• **BRIEF**
Only the lines from the one containing "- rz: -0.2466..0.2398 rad" through the last line below belong in your copy; transcribe them exactly and omit any pictures.

• **SOURCE DATA**
Segment Open
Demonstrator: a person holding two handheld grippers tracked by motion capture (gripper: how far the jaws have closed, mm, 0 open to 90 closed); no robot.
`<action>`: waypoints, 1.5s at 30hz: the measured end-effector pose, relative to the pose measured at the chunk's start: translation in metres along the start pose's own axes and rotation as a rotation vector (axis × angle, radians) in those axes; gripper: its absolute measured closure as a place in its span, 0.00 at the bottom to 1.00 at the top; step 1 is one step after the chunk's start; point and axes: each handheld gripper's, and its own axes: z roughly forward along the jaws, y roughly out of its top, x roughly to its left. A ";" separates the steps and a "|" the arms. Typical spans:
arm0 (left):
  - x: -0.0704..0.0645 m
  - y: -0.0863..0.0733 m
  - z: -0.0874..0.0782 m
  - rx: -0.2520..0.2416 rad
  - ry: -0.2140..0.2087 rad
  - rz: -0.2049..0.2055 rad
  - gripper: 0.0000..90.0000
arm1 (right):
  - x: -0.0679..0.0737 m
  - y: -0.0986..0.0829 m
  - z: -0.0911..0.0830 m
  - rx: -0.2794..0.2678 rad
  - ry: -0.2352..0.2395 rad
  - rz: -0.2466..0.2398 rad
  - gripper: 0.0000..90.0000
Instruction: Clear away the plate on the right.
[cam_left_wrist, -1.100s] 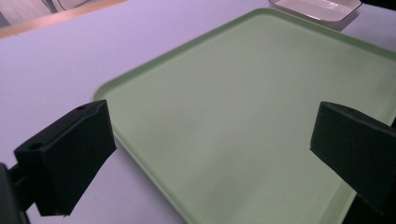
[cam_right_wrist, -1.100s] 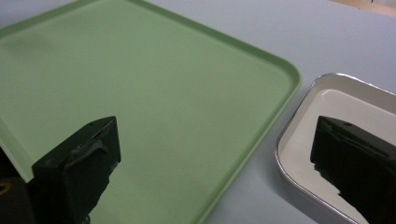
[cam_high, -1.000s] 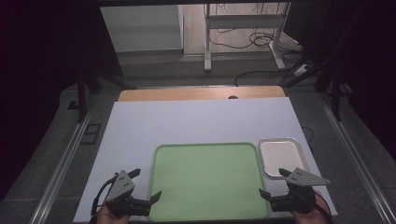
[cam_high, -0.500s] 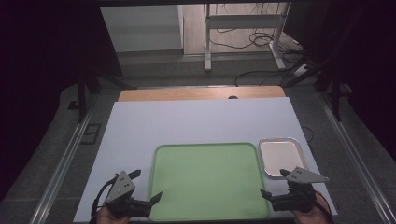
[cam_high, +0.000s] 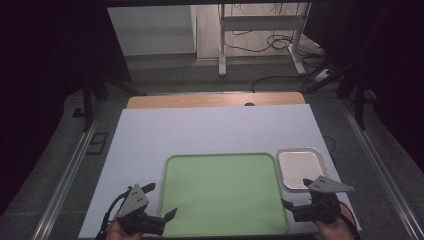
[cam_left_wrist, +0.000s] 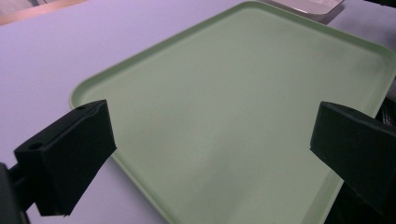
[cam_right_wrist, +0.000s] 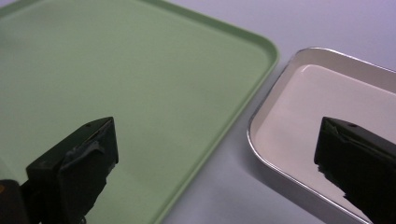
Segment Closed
• **EXERCISE RESULT**
  - rz: -0.2466..0.2398 rad
  - gripper: 0.0000..90.0000
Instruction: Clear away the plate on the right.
[cam_left_wrist, -1.100s] 
[cam_right_wrist, -1.100s] 
[cam_high, -1.000s] 
[cam_high, -0.500s] 
[cam_high, +0.000s] 
[cam_left_wrist, +0.000s] 
[cam_right_wrist, +0.000s] 

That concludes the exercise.